With some embarrassment, I explained what I had done to some of the Mac power users in the TidBITS author and editor community, and asked for suggestions. I was surprised to discover that I wasn’t the first person to whom this had happened, nor the second, nor even the third. And this was a group of highly capable, savvy users.

Paper Clips Rule -- Eventually I was able to extract the card from the optical drive. I unplugged the iMac completely, carefully turned the thing on its side (yes, this was awkward, given its weight) and, hoping to jostle the SD card up close to the fuzzy curtains, I very gently tapped the side of the iMac against the top of my desk.

Then I turned to the Mac user’s oldest and most versatile repair tool: a big, bent paper clip. I poked around blindly — and again very gently — inside the optical drive bay for several minutes without success until — eureka! — a tiny tip of the SD card peeked through the drive curtains. After that it was fairly easy to pull it out just a little more, until I could grab the end with my fingers and extract it.

After righting the iMac and plugging everything back in, I tested the SuperDrive and the rescued card. I’m happy to report that everything seems to be working fine. All’s well that ends without a repair bill or a trip to the Apple Store.

Elegance Versus Usability -- I’m happy to stipulate that I did a dumb thing, and I will certainly try not to make the same mistake again.

Even so, I think it’s pretty clear that the iMac practically invites this mistake. The placement of the two slots on the right side hides them elegantly from sight. But this elegant invisibility, combined with the proximity of the slots, makes it easy to slip up as I did.

Put bluntly, the position of these slots is a case of bad industrial design, and one that could be easily eliminated in a future iMac design. Apple could simply give the two slots more vertical separation on the right side of the iMac. Or, in moves that might involve more significant internal rejiggering, Apple could change the orientation of the SDXC slot from vertical to horizontal, or move it to the left side of the iMac.

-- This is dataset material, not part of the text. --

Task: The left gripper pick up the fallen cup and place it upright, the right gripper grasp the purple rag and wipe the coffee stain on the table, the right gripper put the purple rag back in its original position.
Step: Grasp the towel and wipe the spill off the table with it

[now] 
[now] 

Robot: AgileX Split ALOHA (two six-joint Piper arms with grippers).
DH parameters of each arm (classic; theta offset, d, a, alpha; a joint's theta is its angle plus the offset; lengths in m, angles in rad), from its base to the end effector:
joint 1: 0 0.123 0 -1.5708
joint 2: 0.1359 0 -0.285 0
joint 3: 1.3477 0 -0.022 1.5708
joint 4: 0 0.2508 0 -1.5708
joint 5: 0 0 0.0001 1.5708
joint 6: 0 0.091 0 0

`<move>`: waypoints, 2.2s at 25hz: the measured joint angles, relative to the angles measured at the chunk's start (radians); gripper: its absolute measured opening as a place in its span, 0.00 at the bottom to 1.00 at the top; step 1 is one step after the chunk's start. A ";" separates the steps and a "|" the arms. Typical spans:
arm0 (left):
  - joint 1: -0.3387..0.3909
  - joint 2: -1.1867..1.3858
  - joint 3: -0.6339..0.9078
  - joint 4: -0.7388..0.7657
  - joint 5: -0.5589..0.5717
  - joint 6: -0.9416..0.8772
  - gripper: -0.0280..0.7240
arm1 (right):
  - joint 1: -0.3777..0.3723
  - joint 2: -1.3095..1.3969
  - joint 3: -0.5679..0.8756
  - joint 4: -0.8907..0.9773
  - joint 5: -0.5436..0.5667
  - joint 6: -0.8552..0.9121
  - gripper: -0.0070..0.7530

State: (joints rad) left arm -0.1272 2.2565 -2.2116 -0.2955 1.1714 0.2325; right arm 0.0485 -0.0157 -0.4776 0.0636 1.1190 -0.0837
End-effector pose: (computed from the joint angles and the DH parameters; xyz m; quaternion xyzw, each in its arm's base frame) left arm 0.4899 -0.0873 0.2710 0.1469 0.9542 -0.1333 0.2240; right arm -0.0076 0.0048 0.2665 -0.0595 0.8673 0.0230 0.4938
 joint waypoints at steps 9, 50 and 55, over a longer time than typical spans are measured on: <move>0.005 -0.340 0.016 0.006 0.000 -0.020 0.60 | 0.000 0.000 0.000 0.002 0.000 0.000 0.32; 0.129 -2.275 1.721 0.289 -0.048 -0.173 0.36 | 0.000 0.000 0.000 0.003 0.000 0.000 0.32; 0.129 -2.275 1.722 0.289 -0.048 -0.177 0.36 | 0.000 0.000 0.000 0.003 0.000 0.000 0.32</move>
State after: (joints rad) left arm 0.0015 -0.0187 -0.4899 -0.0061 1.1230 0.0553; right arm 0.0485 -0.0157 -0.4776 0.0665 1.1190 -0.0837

Visual elegance and usability don’t have to be incompatible. I love my Magic Trackpad, for example, now that I’ve learned the various gestures that make it work. But with the iMac, the charge that Apple sometimes sacrifices usability in favor of elegance may have merit. Beyond the placement of the SDXC slot, I’ve observed a number of other industrial design decisions that seem to trade usability for elegance. For instance, you can’t adjust the height of the display (other than by stacking it on books), and the USB and other ports on the back side of the iMac are deucedly hard to get to. Then there’s the placement of the power button on the back of the iMac on the lower left side, which hides the button nicely, but makes it easy to put the iMac to sleep when grabbing the lower corners of the case to adjust its position or viewing angle.

There’s no question that the iMac is a gorgeous piece of design, and resolving some of these usability issues might hurt its aesthetics. Nonetheless, I hope Apple at least considers these usability issues in future designs. And in the meantime, if you have an iMac and use the SDXC slot, be careful where you stick those SD cards!